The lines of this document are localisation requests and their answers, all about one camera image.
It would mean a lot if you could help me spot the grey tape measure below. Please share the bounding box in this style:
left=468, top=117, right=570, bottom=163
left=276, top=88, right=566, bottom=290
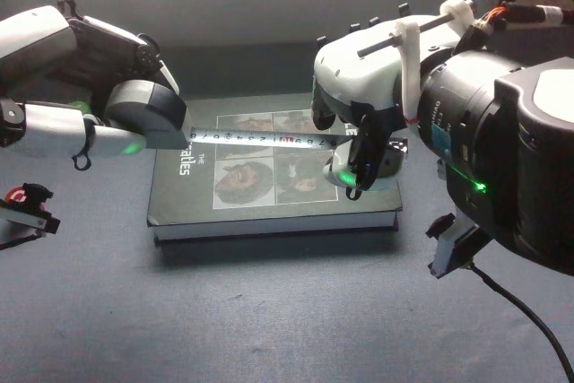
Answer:
left=103, top=80, right=409, bottom=154

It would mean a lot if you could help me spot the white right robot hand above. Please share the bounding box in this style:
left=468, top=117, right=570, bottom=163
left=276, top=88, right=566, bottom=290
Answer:
left=310, top=3, right=422, bottom=203

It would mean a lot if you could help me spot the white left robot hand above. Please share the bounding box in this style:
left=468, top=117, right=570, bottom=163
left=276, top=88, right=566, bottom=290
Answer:
left=0, top=0, right=182, bottom=172

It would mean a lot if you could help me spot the black Beatles book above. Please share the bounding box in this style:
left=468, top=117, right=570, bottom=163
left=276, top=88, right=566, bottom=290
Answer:
left=146, top=91, right=404, bottom=245

- [WHAT YOU NEED TO DO] Your answer should consist of all lines above that include the string "could".

- [FINAL ANSWER]
It would mean a lot if you could help me spot the grey tape measure below. Please share the bounding box in this style:
It would mean a lot if you could help me spot the white right robot hand above. Please share the bounding box in this style:
It would mean a lot if you could help me spot the white left robot hand above. Please share the bounding box in this style:
It would mean a lot if you could help me spot the black Beatles book above. Please share the bounding box in this style:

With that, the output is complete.